| WHAT IS NEEDED |
Only some lines are wanted. Transcribe, exactly, the lines below from the line with "(244, 30) = (144, 18)" up to and including the line with "ingredient bin at (229, 79): (220, 96, 545)".

| Stored items |
'''

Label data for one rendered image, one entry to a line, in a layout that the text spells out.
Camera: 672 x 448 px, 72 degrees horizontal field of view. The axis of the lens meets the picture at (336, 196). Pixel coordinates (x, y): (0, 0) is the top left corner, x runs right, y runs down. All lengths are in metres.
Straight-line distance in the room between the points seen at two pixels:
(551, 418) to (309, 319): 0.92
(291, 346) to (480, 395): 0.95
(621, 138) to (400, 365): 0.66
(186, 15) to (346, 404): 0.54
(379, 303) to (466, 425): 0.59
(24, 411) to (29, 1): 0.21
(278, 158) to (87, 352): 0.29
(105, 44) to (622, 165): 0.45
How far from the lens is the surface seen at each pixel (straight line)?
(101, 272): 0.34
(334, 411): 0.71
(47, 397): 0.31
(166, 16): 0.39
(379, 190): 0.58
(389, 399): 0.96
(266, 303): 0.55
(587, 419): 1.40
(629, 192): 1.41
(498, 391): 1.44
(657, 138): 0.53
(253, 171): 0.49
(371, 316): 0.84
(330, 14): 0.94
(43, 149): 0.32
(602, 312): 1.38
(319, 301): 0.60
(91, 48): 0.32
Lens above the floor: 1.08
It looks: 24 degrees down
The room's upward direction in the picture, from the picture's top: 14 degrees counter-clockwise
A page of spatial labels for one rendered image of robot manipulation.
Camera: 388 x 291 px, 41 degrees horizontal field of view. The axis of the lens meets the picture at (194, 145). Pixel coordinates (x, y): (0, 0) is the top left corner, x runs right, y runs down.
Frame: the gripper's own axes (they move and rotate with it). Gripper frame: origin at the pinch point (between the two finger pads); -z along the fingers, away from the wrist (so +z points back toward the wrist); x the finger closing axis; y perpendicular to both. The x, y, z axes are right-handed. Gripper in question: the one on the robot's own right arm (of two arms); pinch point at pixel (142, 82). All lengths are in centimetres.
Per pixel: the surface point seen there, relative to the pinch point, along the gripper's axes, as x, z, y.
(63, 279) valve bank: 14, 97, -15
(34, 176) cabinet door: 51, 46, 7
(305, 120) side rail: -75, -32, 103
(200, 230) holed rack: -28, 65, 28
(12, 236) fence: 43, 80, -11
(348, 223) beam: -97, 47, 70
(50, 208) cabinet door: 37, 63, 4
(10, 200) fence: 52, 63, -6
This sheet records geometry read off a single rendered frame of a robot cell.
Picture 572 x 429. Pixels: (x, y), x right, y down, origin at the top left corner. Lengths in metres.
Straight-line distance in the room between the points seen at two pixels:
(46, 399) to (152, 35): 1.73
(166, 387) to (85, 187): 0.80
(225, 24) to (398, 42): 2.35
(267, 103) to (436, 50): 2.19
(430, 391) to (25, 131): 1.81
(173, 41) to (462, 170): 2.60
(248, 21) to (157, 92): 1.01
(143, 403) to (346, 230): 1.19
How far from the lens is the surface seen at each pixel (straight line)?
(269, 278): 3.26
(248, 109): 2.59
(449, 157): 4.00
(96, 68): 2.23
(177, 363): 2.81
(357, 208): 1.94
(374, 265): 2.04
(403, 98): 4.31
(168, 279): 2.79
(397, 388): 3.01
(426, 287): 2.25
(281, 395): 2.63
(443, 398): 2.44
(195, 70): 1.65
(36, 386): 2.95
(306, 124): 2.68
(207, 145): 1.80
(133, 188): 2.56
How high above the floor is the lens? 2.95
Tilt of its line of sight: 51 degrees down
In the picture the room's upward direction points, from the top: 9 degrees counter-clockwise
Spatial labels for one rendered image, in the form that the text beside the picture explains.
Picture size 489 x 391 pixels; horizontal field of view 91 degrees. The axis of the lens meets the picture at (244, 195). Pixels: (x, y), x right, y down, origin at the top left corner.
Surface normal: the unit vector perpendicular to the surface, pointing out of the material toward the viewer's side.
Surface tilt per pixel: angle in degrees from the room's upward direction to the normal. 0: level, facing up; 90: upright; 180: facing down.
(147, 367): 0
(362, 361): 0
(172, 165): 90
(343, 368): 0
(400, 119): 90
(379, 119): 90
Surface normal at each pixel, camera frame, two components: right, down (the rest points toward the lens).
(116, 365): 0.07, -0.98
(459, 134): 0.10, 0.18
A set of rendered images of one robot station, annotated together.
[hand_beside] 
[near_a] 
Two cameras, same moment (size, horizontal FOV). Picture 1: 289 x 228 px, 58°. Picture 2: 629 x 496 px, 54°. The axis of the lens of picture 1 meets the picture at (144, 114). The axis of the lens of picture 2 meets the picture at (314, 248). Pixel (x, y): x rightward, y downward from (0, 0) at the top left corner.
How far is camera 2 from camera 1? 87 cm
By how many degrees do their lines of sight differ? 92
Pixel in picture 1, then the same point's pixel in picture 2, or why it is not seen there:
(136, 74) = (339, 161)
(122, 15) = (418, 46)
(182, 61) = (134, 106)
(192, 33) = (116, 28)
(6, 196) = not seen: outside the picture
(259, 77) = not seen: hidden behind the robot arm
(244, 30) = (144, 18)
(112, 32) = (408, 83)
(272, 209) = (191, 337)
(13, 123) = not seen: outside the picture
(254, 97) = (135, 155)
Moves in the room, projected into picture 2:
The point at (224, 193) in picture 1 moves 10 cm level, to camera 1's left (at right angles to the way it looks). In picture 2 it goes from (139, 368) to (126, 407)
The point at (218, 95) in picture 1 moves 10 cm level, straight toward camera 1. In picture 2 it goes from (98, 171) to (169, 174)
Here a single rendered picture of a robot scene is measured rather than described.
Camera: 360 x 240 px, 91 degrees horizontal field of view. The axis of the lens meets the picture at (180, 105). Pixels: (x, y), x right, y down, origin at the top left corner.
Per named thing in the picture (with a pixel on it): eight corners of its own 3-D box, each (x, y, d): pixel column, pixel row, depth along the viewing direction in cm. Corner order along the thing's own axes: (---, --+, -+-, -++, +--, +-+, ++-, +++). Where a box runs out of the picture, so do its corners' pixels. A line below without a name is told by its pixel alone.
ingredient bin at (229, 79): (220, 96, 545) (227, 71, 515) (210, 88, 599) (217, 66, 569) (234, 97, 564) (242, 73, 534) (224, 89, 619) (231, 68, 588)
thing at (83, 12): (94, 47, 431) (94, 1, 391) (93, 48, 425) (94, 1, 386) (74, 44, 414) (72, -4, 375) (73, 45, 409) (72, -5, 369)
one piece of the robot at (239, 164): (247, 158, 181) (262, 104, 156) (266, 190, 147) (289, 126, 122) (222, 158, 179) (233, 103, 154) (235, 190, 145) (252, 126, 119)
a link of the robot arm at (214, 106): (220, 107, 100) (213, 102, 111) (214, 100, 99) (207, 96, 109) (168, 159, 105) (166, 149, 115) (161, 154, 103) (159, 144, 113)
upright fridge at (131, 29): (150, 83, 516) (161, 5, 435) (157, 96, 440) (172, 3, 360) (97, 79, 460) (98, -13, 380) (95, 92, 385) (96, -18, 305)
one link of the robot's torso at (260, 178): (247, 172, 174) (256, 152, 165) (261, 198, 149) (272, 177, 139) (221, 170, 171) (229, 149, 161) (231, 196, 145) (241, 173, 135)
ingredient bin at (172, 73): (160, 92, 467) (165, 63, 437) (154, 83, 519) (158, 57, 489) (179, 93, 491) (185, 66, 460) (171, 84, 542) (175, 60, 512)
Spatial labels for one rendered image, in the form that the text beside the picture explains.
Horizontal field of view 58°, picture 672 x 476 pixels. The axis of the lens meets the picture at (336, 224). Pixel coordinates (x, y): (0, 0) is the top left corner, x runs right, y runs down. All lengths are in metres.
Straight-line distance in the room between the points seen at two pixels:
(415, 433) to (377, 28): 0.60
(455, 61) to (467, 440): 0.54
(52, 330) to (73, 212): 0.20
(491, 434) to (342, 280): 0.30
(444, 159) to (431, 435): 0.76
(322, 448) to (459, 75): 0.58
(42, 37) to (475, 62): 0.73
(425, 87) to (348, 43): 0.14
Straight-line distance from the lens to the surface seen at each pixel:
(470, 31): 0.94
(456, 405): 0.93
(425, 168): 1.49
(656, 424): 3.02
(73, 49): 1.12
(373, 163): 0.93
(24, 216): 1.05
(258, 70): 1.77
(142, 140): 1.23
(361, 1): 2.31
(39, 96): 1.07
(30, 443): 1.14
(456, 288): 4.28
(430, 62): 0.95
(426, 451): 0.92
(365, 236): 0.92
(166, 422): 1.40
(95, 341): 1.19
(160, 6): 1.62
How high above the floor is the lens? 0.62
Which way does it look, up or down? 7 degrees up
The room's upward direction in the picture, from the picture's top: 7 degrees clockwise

'''

| ANSWER BOX |
(244, 30) = (144, 18)
(112, 32) = (408, 83)
(272, 209) = (191, 337)
(13, 123) = not seen: outside the picture
(254, 97) = (135, 155)
Moves in the room, projected into picture 2:
The point at (224, 193) in picture 1 moves 10 cm level, to camera 1's left (at right angles to the way it looks). In picture 2 it goes from (139, 368) to (126, 407)
The point at (218, 95) in picture 1 moves 10 cm level, straight toward camera 1. In picture 2 it goes from (98, 171) to (169, 174)
Here a single rendered picture of a robot scene is measured rather than described.
Camera: 360 x 240 px, 91 degrees horizontal field of view. The axis of the lens meets the picture at (180, 105). Pixels: (x, y), x right, y down, origin at the top left corner.
Per named thing in the picture (with a pixel on it): eight corners of its own 3-D box, each (x, y, d): pixel column, pixel row, depth along the viewing direction in cm. Corner order along the thing's own axes: (---, --+, -+-, -++, +--, +-+, ++-, +++). Where a box runs out of the picture, so do its corners' pixels. A line below without a name is told by its pixel alone.
ingredient bin at (229, 79): (220, 96, 545) (227, 71, 515) (210, 88, 599) (217, 66, 569) (234, 97, 564) (242, 73, 534) (224, 89, 619) (231, 68, 588)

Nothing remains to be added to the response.